--- Supplied data Enclosed Below ---

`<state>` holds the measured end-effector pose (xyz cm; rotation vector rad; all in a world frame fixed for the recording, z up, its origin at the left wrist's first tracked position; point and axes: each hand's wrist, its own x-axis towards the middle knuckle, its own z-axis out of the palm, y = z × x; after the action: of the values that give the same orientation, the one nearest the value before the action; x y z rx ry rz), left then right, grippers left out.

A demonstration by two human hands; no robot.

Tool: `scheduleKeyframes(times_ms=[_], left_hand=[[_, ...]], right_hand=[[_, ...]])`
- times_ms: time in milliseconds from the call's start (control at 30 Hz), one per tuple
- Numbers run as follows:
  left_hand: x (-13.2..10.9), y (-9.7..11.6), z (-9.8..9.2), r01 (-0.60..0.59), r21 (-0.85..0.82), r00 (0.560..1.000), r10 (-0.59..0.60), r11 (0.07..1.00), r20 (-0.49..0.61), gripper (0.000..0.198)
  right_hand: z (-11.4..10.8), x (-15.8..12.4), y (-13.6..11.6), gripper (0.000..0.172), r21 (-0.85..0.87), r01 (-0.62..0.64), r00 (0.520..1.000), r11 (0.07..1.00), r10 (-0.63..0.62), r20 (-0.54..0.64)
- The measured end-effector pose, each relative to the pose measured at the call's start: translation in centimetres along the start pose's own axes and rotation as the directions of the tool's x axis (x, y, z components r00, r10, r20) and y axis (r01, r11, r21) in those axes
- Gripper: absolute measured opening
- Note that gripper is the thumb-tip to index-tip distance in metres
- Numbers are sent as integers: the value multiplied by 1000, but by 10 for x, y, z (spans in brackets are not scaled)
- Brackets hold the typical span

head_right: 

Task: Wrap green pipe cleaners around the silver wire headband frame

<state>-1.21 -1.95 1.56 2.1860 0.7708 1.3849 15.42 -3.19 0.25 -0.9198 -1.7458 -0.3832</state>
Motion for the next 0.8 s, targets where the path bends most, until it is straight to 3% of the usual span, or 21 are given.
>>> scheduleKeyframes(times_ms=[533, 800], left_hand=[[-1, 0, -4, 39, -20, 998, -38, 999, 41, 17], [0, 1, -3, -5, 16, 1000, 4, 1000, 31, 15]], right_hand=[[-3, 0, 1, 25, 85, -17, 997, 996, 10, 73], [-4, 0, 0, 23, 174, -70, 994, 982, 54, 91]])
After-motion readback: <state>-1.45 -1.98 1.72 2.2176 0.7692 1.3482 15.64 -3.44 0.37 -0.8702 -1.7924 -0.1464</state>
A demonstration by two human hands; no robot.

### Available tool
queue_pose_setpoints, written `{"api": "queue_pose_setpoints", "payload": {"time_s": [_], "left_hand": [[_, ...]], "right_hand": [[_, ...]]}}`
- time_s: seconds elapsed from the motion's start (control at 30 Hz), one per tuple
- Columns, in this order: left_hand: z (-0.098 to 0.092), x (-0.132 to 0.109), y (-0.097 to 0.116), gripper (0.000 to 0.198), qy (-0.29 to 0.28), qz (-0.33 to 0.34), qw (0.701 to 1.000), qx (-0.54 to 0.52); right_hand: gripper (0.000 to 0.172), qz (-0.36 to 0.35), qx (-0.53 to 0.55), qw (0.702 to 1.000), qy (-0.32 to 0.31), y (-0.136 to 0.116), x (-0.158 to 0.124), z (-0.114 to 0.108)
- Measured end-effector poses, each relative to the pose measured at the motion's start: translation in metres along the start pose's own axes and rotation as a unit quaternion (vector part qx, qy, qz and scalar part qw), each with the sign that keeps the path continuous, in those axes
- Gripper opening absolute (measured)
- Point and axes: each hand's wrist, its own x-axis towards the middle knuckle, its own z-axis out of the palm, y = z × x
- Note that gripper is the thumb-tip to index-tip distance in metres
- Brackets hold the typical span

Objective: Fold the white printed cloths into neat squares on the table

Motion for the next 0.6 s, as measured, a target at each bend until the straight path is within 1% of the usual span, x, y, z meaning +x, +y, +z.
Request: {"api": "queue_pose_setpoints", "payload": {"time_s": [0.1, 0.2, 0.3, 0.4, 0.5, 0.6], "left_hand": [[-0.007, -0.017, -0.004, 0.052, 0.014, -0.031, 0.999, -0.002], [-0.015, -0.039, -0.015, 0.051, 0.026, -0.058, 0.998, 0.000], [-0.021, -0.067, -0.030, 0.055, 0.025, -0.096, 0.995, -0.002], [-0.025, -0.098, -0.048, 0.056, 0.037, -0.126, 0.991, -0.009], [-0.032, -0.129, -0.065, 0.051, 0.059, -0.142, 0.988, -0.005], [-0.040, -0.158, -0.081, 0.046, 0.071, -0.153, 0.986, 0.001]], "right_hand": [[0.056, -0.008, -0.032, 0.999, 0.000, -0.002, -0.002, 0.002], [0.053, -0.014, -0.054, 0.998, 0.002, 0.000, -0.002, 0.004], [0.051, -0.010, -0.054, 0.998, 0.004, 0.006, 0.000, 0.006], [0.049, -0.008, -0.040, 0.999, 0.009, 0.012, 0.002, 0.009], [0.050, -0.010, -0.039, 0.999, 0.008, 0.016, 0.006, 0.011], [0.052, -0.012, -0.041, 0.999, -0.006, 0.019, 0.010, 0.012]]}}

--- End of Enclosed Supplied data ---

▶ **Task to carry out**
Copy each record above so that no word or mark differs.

▶ **Answer to the problem**
`<state>` holds the measured end-effector pose (xyz cm; rotation vector rad; all in a world frame fixed for the recording, z up, its origin at the left wrist's first tracked position; point and axes: each hand's wrist, its own x-axis towards the middle knuckle, its own z-axis out of the palm, y = z × x; after the action: of the values that give the same orientation, the one nearest the value before the action; x y z rx ry rz), left then right, grippers left out.

A demonstration by two human hands; no robot.

Tool: `scheduleKeyframes(times_ms=[_], left_hand=[[_, ...]], right_hand=[[_, ...]])`
- times_ms: time in milliseconds from the call's start (control at 30 Hz), one per tuple
- Numbers run as follows:
  left_hand: x (-13.2..10.9), y (-9.7..11.6), z (-9.8..9.2), r01 (-0.60..0.59), r21 (-0.85..0.82), r00 (0.560..1.000), r10 (-0.59..0.60), r11 (0.07..1.00), r20 (-0.49..0.61), gripper (0.000..0.198)
  right_hand: z (-11.4..10.8), x (-15.8..12.4), y (-13.6..11.6), gripper (0.000..0.172), r21 (-0.85..0.87), r01 (-0.62..0.64), r00 (0.520..1.000), r11 (0.07..1.00), r10 (-0.63..0.62), r20 (-0.54..0.64)
- The measured end-effector pose, each relative to the pose measured at the call's start: translation in centimetres along the start pose's own axes and rotation as the directions of the tool's x axis (x, y, z components r00, r10, r20) and y axis (r01, r11, r21) in those axes
- Gripper: absolute measured opening
- Note that gripper is the thumb-tip to index-tip distance in metres
- Numbers are sent as integers: the value multiplied by 1000, but by 10 for x, y, z (spans in brackets are not scaled)
- Brackets hold the typical span

head_right: 

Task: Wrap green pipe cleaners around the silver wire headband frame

<state>-1.21 -1.95 1.56 2.1860 0.7708 1.3849 15.42 -3.19 0.25 -0.9198 -1.7458 -0.3832</state>
Motion for the next 0.8 s, targets where the path bends most, until it is straight to 3% of the usual span, or 21 are given.
>>> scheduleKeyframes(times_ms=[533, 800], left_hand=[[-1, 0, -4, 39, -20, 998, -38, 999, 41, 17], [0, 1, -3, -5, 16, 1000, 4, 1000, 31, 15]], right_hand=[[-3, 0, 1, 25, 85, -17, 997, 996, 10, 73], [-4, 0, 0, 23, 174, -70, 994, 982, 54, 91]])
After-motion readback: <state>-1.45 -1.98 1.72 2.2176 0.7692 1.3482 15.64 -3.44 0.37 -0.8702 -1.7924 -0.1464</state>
A demonstration by two human hands; no robot.

### Available tool
queue_pose_setpoints, written `{"api": "queue_pose_setpoints", "payload": {"time_s": [_], "left_hand": [[_, ...]], "right_hand": [[_, ...]]}}`
- time_s: seconds elapsed from the motion's start (control at 30 Hz), one per tuple
- Columns, in this order: left_hand: z (-0.098 to 0.092), x (-0.132 to 0.109), y (-0.097 to 0.116), gripper (0.000 to 0.198), qy (-0.29 to 0.28), qz (-0.33 to 0.34), qw (0.701 to 1.000), qx (-0.54 to 0.52); right_hand: gripper (0.000 to 0.172), qz (-0.36 to 0.35), qx (-0.53 to 0.55), qw (0.702 to 1.000), qy (-0.32 to 0.31), y (-0.136 to 0.116), x (-0.158 to 0.124), z (-0.114 to 0.108)
- Measured end-effector poses, each relative to the pose measured at the motion's start: translation in metres along the start pose's own axes and rotation as a unit quaternion (vector part qx, qy, qz and scalar part qw), each with the sign that keeps the path continuous, in those axes
- Gripper opening absolute (measured)
- Point and axes: each hand's wrist, its own x-axis towards the middle knuckle, its own z-axis out of the palm, y = z × x
- Note that gripper is the thumb-tip to index-tip distance in metres
- Brackets hold the typical span

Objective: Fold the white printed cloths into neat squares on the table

Motion for the next 0.6 s, as measured, a target at each bend until the straight path is within 1% of the usual span, x, y, z meaning +x, +y, +z.
Request: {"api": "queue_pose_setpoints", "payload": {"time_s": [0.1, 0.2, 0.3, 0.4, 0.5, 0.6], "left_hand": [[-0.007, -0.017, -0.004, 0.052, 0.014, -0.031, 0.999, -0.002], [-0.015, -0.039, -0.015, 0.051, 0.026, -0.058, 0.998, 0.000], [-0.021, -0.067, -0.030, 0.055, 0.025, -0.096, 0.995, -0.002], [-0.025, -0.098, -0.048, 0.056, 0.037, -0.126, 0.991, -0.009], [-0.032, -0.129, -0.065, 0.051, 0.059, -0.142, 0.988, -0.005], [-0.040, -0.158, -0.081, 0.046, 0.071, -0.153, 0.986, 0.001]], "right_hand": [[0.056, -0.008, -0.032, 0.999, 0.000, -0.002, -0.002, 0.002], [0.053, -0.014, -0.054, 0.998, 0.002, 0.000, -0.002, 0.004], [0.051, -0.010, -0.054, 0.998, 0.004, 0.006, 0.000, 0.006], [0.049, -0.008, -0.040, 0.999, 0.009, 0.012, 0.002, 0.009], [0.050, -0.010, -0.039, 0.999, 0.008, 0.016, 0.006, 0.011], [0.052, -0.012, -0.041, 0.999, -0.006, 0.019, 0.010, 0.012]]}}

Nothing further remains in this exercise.